Outside of the EU framework the only institution with an established legal basis for cooperationon matters relating to the marine environment of the North-East Atlantic, including the Irish Sea, is the OSPAR Commission created under the OSPAR Convention for the Protection of the Marine Environment of the North-East Atlantic. The Convention objectives are taken forward through the adoption of decisions which are legally binding on the Contracting Parties, and as such it represents a forum for regional cooperation, and beyond which it may become increasingly important as the UK plans to exit the EU. OSPAR objectives and approaches are very much in line with those of the EU and OSPAR structures have been used as a forum to generate a common basis for cooperation for the WFD, the Habitats Directive and, more recently, and with relative success compared to other regional seas (EC 2014b), for the MSFD. Many of the transitional waters on both sides of the Irish Sea are considered to be OSPAR problem areas or OSPAR potential problem areas in terms of eutrophication (OSPAR 2008). OSPAR offers the potential for continued regional cooperation in tackling eutrophication beyond the proposed UK exit in March 2019.

3.1 Managing Multiple Sectors

Much of the maritime activity in the Irish Sea has developed independently from the relatively new concepts of EBM and MSP and has been influenced only marginally by environmental legislation or formal MSP process. Maritime transport is the principal and traditional economic activity making use of marine spaces.
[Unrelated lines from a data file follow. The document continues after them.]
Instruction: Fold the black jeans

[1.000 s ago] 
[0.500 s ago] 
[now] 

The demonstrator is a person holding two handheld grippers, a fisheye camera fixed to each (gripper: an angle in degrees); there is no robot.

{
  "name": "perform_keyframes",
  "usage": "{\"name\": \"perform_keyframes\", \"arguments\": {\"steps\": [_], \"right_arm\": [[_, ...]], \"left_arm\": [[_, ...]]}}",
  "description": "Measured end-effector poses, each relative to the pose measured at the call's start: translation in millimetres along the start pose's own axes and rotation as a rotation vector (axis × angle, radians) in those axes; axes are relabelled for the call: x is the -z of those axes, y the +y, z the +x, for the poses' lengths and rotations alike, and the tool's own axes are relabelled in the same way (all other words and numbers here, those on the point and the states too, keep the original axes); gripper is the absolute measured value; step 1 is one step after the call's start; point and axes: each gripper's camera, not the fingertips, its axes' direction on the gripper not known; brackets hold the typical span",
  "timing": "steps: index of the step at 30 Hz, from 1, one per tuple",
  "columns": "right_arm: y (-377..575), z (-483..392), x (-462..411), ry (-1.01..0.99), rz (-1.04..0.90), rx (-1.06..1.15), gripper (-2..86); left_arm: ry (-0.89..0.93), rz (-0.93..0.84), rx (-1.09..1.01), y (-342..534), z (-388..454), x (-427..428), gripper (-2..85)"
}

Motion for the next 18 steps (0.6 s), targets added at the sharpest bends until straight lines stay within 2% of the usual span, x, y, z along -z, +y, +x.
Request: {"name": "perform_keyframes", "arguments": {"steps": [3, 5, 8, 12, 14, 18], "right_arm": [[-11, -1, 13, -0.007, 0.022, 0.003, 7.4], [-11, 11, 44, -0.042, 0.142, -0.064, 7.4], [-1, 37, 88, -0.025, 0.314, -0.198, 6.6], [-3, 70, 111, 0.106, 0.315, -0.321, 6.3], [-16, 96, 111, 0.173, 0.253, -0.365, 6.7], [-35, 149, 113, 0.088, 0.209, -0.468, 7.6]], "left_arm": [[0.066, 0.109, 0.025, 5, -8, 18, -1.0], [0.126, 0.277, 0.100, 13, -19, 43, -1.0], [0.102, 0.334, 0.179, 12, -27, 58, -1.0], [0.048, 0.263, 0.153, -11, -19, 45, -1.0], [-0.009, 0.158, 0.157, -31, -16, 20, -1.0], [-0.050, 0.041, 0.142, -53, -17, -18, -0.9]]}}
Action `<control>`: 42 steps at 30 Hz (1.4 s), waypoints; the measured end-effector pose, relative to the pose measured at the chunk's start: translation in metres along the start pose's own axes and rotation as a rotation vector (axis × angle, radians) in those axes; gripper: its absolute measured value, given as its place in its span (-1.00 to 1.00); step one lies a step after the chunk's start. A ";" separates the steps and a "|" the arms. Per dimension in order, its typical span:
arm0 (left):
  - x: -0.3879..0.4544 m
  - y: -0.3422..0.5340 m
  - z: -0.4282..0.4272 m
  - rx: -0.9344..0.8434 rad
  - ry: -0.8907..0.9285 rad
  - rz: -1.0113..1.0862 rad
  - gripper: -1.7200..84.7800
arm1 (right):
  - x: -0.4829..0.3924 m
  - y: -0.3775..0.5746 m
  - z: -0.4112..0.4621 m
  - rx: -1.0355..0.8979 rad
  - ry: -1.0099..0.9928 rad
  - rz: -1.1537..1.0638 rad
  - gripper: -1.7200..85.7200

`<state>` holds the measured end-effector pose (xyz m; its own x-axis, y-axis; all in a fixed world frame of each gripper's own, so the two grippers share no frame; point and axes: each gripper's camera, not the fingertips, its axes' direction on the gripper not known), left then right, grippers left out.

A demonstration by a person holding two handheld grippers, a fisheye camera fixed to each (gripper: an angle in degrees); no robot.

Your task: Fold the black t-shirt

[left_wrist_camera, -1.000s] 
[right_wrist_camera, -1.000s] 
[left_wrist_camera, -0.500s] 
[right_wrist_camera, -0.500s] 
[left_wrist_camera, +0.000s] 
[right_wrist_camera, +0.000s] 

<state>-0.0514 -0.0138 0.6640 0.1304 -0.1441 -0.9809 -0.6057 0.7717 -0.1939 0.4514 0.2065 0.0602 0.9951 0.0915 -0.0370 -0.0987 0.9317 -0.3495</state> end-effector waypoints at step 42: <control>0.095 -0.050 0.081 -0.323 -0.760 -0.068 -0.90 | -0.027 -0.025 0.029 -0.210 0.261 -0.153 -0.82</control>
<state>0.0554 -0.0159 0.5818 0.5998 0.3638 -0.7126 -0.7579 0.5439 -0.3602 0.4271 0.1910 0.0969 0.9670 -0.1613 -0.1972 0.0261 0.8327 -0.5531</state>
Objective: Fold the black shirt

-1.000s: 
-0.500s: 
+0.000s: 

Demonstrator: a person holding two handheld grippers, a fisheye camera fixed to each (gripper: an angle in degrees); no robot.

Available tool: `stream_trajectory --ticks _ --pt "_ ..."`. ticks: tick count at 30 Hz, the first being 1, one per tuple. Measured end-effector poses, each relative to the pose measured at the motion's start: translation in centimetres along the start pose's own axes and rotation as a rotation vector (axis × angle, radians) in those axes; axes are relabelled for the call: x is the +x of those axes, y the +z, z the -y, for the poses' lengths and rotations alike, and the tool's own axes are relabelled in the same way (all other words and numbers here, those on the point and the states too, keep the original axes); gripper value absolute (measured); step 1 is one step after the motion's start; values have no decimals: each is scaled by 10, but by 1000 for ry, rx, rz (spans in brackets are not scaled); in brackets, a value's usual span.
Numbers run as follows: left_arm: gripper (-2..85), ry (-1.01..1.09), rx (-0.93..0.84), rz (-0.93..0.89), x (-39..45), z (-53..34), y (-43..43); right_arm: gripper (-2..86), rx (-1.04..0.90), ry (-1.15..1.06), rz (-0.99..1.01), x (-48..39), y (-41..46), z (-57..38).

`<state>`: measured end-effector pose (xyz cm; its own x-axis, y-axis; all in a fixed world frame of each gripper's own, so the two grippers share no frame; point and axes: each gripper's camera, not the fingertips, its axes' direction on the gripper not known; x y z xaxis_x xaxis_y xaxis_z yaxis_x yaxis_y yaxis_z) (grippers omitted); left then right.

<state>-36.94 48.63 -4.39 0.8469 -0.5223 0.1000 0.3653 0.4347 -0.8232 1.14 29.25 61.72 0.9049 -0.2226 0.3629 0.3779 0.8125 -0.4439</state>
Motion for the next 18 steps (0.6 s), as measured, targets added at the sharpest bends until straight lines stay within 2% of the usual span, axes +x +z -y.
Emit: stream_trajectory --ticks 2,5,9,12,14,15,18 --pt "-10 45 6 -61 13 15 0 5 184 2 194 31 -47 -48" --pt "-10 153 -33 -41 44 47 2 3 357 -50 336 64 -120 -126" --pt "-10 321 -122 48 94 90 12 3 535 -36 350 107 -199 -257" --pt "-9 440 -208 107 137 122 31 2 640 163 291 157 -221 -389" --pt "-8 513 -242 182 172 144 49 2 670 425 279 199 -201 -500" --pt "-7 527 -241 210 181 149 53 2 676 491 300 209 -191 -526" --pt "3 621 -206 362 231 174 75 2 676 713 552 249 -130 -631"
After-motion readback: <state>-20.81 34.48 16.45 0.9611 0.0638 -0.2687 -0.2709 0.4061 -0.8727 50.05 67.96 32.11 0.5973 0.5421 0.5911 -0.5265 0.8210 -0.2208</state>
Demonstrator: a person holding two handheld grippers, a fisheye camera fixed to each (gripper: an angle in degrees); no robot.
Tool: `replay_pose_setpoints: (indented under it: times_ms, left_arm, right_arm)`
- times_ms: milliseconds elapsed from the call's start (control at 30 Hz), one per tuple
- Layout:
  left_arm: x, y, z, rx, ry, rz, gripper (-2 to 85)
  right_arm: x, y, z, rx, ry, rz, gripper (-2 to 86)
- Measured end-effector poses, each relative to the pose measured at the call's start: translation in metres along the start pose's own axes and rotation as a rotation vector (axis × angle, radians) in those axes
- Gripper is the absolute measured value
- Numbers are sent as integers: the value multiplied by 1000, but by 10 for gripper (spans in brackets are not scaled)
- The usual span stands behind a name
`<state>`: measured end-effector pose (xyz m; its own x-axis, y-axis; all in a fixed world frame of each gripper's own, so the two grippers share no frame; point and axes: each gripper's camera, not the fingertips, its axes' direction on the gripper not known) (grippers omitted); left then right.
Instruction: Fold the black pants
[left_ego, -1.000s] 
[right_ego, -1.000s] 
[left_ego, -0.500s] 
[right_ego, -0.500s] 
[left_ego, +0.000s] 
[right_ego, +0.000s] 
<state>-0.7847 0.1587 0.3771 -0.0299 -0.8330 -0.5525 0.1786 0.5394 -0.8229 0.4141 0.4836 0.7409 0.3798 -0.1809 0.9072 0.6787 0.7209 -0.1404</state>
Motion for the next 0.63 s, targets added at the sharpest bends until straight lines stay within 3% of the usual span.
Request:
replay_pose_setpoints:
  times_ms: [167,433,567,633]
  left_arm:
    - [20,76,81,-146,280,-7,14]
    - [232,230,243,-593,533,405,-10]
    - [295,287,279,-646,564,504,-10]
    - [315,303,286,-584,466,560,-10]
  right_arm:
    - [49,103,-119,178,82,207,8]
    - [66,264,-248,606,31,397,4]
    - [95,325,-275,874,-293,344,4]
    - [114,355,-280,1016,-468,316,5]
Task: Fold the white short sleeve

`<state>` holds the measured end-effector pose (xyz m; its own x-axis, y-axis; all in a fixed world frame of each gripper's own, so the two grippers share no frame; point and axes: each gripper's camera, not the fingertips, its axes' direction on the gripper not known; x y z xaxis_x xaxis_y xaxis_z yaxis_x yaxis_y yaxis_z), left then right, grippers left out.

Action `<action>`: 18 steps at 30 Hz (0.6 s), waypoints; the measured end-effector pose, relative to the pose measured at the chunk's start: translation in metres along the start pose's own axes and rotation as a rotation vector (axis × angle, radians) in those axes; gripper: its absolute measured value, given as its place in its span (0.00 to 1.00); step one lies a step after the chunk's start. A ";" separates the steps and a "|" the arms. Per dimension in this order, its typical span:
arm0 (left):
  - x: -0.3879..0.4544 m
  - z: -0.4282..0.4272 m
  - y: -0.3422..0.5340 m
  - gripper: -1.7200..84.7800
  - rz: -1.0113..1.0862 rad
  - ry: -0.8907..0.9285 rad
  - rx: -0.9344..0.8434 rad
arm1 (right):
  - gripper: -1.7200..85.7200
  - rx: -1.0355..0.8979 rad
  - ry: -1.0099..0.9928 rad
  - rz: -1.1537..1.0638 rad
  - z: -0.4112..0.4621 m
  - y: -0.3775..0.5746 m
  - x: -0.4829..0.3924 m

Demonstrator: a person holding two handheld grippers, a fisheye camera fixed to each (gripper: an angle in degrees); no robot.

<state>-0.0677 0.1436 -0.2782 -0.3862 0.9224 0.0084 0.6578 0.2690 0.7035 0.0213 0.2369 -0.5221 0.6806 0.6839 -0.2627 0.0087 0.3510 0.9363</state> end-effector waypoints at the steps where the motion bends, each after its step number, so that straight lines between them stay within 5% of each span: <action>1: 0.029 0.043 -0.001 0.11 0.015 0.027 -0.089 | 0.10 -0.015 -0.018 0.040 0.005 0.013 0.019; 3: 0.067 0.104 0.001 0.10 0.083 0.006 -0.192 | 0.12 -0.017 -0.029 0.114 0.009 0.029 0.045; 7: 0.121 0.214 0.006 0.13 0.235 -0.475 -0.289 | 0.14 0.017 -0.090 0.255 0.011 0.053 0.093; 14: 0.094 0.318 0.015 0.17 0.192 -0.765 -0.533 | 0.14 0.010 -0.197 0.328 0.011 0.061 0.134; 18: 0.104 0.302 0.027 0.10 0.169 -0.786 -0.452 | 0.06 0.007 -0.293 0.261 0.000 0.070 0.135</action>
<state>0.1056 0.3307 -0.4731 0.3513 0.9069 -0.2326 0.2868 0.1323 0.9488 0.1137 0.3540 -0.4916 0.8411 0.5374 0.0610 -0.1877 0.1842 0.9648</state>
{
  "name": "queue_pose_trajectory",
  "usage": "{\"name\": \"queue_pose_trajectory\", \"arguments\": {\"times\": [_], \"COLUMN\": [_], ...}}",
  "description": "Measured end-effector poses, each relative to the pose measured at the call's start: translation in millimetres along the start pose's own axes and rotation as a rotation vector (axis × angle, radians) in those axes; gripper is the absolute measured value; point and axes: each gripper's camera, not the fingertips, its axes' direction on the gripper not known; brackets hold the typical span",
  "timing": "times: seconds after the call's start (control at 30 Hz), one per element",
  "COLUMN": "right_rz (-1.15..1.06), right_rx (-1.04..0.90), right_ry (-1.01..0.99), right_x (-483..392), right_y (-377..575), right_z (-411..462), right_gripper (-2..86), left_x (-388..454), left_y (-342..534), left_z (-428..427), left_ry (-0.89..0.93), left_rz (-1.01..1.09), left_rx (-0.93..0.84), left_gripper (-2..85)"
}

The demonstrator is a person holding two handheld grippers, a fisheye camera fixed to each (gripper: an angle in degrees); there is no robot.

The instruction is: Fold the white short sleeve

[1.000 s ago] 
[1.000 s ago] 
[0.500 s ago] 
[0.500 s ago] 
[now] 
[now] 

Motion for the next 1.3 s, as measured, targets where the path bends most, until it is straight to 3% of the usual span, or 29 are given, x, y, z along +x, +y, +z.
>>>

In the Republic of Ireland, maritime transport accounts for 85% of the total volume of goods and 56% of the total value of goods traded nationally (Vega and Hynes 2017). In 2015, 27 million tonnes, 55% of the total volume of goods received or forwarded by ship in Ireland passed through the Irish Sea, including 84% of goods traded by sea with the UK. For the UK, this volume makes up a much smaller, but nevertheless significant, proportion of total maritime trade (approximately 10%).Footnote 1 Figure 3.3 shows the relative density of shipping and Automatic Identification System (AIS) ship track data for the passenger/roll-on roll-off vessels in the Irish Sea.

Fig. 3.3
A map of Ireland represents the factors and tendencies prevailing in the Irish Sea.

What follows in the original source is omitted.